Did Fannin worry that the members of her immediate family might take offence? “No, not at all,” she says. “I kind of knew that they wouldn’t. The stuff that I write about has always been awake in the family. It has always been known about and talked about. We weren’t the kind of people to brush things under the carpet – although at times you bloody wished that somebody would.”

Robert Fannin snr died 15 years ago. Nevertheless Fannin's publisher, Doubleday Ireland, insisted that her mother and sisters must read Hopscotch before it could go to print. "All our realities are slightly different – I mean, you interpret your past in different ways. The one person I was worried about was my mother. She's 88 now. My brother gave her the book and said, 'Read it.' I was upstairs writing the epilogue and thinking, 'Oh, God almighty.' But she was fantastic about it. She really loved the writing. But she was also completely fine with the story."

As for her sisters, Fannin says, when they read the book they had some revelations for her, too. In the book, for example, she describes the death of their pet budgie, Lucky. “I came down one morning and he was lying in the cage, dead. That’s what happened as far as I was concerned.

“But in fact, the night before the budgie had got caught up in these dreadful polyester – polystyrene, nearly – curtains we had in the kitchen. They were rock hard and had bits of thread coming out of them, and the bird had gotten out of the cage and strangled itself on the curtains. My sisters unknotted the bits of thread and put it back in the cage, lying down, so that I wouldn’t realise it had died in such a horrific way.”

Why, if there's no animosity to Hopscotch from within the family, does she refer to her siblings under different names throughout? "It was easy to write about 'Billy' because Billy was at a distance," she explains. "But when I started to write about my sisters and my brother, I was too caught into the present.

“Laura’s name is Laura Louise and Valerie is Valerie Anne. My brother’s middle name is John. I called them Louise, Anna and John in the book because I needed to place them in the moment that I was writing about.”

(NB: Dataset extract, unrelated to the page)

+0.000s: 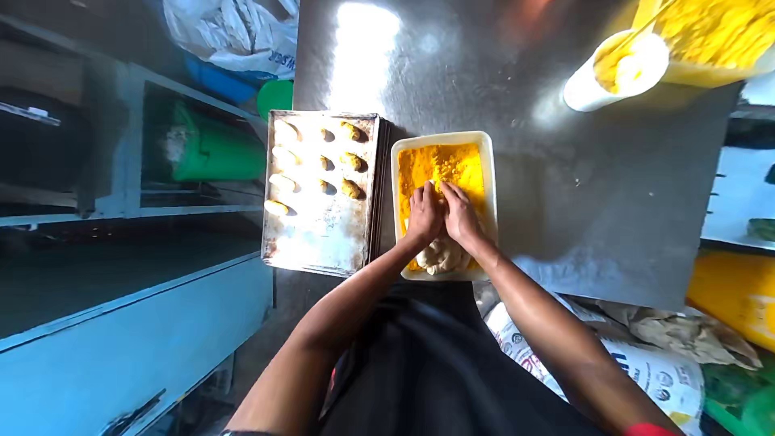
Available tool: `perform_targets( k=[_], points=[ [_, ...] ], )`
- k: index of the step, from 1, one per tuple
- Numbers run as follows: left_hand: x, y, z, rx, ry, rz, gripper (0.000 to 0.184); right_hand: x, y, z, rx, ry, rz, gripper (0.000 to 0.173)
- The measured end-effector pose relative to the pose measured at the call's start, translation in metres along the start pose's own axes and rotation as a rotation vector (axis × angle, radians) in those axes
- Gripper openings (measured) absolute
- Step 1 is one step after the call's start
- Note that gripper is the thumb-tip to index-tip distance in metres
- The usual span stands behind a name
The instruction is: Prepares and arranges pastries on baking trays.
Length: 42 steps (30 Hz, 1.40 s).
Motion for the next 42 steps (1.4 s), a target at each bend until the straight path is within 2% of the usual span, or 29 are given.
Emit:
perform_targets(
  k=[3, 6, 8, 11, 14, 16, 19, 21, 23, 25, 28, 30, 32, 36, 38, 42],
  points=[
    [0.004, 0.007, 0.009, 0.066, 0.067, 0.028, 0.059, -0.015, 0.008, 0.014, 0.023, -0.026, 0.15, 0.053],
    [0.001, 0.019, 0.037, 0.044, -0.022, 0.401, 0.04, -0.034, 0.008, 0.03, -0.049, -0.007, -0.054, 0.046],
    [0.0, 0.019, 0.051, 0.018, -0.042, 0.517, 0.04, -0.02, 0.017, 0.023, -0.072, -0.001, -0.211, 0.045],
    [0.0, 0.016, 0.051, 0.042, 0.026, 0.437, 0.039, -0.008, 0.016, 0.015, -0.02, 0.046, -0.266, 0.049],
    [-0.006, 0.015, 0.038, 0.208, 0.022, 0.391, 0.046, -0.012, 0.023, 0.021, 0.006, -0.012, -0.148, 0.042],
    [-0.006, 0.02, 0.034, 0.278, 0.009, 0.431, 0.042, -0.016, 0.022, 0.031, -0.023, -0.03, -0.104, 0.037],
    [-0.01, 0.029, 0.039, 0.226, -0.021, 0.373, 0.03, -0.02, 0.02, 0.026, -0.022, -0.059, -0.051, 0.043],
    [-0.019, 0.037, 0.046, 0.161, -0.112, 0.335, 0.026, -0.01, 0.027, 0.022, -0.06, -0.056, -0.048, 0.037],
    [-0.009, 0.035, 0.05, 0.198, -0.178, 0.375, 0.02, -0.006, 0.021, 0.021, -0.097, -0.064, -0.089, 0.03],
    [-0.005, 0.036, 0.04, 0.235, -0.201, 0.402, 0.024, -0.012, 0.011, 0.016, -0.103, -0.127, -0.149, 0.035],
    [-0.022, 0.061, 0.027, 0.207, -0.304, 0.4, 0.026, -0.004, 0.009, 0.023, -0.197, -0.184, -0.172, 0.032],
    [-0.014, 0.065, 0.003, 0.26, -0.325, 0.303, 0.025, -0.007, 0.002, 0.001, -0.219, -0.282, -0.15, 0.031],
    [-0.009, 0.087, 0.006, 0.223, -0.406, 0.15, 0.022, 0.016, 0.011, 0.003, -0.346, -0.289, -0.129, 0.033],
    [0.037, 0.151, -0.022, 0.246, -0.519, -0.109, 0.012, 0.084, 0.003, -0.035, -0.532, -0.246, -0.066, 0.03],
    [0.08, 0.199, -0.037, 0.232, -0.511, -0.121, 0.014, 0.13, -0.026, -0.047, -0.489, -0.187, 0.026, 0.031],
    [0.201, 0.293, -0.073, 0.201, -0.369, -0.052, 0.031, 0.217, -0.122, -0.058, -0.287, -0.099, 0.08, 0.029]
  ],
)
Point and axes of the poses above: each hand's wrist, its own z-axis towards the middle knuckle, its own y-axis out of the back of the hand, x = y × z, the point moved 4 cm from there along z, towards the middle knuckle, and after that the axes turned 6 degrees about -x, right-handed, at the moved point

The tone of the book is affectionate and elegiac. Yet Fannin says she was “pretty callous” when she was writing it. What does she mean by that? “I didn’t feel like editing myself,” she says. “But I didn’t want to be malevolent or cruel, and I don’t think I was. It’s a recognition of all of our lives, but it’s not cruel. There was no intentional cruelty in the family anyway. Shit happened, but…” She shrugs. “My mother was 45 years old when the bailiffs came, the house fell apart, the affair was revealed and all of that. I’m 53 now. I look at the kinds of choices that she had – and I know that I would have had to be incarcerated with frustration if I had been her.

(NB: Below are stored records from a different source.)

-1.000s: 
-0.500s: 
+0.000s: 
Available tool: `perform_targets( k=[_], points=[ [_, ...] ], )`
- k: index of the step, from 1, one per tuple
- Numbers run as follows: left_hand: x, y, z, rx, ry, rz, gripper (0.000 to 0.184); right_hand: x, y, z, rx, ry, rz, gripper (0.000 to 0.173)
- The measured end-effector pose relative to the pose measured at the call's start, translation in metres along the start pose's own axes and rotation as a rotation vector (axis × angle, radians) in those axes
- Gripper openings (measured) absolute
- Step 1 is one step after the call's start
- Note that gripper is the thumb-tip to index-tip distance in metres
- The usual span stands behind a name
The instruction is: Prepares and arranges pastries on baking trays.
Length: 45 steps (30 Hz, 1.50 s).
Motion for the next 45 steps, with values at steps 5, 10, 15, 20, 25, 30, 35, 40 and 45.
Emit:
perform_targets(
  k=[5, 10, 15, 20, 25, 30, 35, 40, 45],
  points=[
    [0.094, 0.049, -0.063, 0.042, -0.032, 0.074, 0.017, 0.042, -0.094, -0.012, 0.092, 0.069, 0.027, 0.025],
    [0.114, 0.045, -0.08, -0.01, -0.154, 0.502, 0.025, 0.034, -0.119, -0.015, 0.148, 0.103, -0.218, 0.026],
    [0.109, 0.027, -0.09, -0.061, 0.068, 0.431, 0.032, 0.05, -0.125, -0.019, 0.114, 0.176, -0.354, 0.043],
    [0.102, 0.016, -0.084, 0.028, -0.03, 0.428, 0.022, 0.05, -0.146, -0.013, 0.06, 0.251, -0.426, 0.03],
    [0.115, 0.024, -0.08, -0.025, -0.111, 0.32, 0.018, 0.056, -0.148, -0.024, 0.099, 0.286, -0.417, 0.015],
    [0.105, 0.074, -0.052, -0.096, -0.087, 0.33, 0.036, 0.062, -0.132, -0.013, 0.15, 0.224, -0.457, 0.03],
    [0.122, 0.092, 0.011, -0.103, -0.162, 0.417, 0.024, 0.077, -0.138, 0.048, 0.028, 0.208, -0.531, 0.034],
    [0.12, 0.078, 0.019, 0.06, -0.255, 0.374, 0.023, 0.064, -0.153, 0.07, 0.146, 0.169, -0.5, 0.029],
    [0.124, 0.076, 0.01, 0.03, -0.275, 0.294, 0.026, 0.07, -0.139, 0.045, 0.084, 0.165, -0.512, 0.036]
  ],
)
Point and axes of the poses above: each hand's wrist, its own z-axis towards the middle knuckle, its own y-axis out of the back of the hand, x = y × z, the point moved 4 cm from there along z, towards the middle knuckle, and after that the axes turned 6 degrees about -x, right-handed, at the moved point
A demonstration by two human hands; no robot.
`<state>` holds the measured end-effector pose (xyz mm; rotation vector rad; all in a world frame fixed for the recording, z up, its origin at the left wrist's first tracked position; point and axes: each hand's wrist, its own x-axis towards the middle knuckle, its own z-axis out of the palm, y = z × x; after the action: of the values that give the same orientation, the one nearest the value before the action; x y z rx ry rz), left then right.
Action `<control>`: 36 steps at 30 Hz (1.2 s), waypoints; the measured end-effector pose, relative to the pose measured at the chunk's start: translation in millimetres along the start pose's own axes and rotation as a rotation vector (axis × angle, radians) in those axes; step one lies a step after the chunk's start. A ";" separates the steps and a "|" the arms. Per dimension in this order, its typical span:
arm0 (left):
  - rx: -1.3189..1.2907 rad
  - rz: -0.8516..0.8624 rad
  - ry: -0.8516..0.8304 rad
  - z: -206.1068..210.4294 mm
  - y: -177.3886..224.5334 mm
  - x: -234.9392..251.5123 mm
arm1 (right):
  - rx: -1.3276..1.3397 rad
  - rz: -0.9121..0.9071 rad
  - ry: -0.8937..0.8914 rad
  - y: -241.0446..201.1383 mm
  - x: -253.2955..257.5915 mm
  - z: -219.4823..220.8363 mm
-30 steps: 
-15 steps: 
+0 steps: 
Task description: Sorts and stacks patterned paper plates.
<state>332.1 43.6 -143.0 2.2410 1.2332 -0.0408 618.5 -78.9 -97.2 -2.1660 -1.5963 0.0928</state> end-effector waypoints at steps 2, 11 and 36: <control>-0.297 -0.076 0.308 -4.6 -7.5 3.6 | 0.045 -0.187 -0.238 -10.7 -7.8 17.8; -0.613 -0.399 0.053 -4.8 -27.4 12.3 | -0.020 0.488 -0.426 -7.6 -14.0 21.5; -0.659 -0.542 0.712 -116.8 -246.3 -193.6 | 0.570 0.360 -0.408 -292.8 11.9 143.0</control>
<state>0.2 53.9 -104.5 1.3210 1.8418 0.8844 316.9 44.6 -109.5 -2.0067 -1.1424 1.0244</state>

“She meets my father when she’s in her early twenties. They meet in art college. He’s very good-looking, a very dynamic kind of character. She’s very beautiful, very vivacious. They fall in love. They want to sleep with one another. They should have had an affair for about four months, then said a very straightforward goodbye and moved on. As you have done, I’m sure, in your life – as I have done in my life. As most of us expect to be able to do. But as she said, if you wanted to sleep with somebody you had to bloody marry them. And then once you were married to them there was no way out.”

Looking back, she says, her parents found it hard to swallow what society was offering them.

“Bob felt if he had money things would change, and Marie felt that if she had freedom things would change. I don’t know how much would have changed, ultimately. It was before Dr Spock. Nobody was saying, ‘Here, sit down on the couch and talk to me about this.’”

Fannin insists that her family’s story, while singular, is not that unusual. “Behind the Venetian blinds there was suburb after suburb full of mayhem. What is anyone writing about? What’s Anne Enright writing about? What’s Roddy Doyle writing about? There was this facade, and it was maintained. At least for us there was an open-ness, which made all the difference.” She nods, thoughtfully. “It made all the difference.”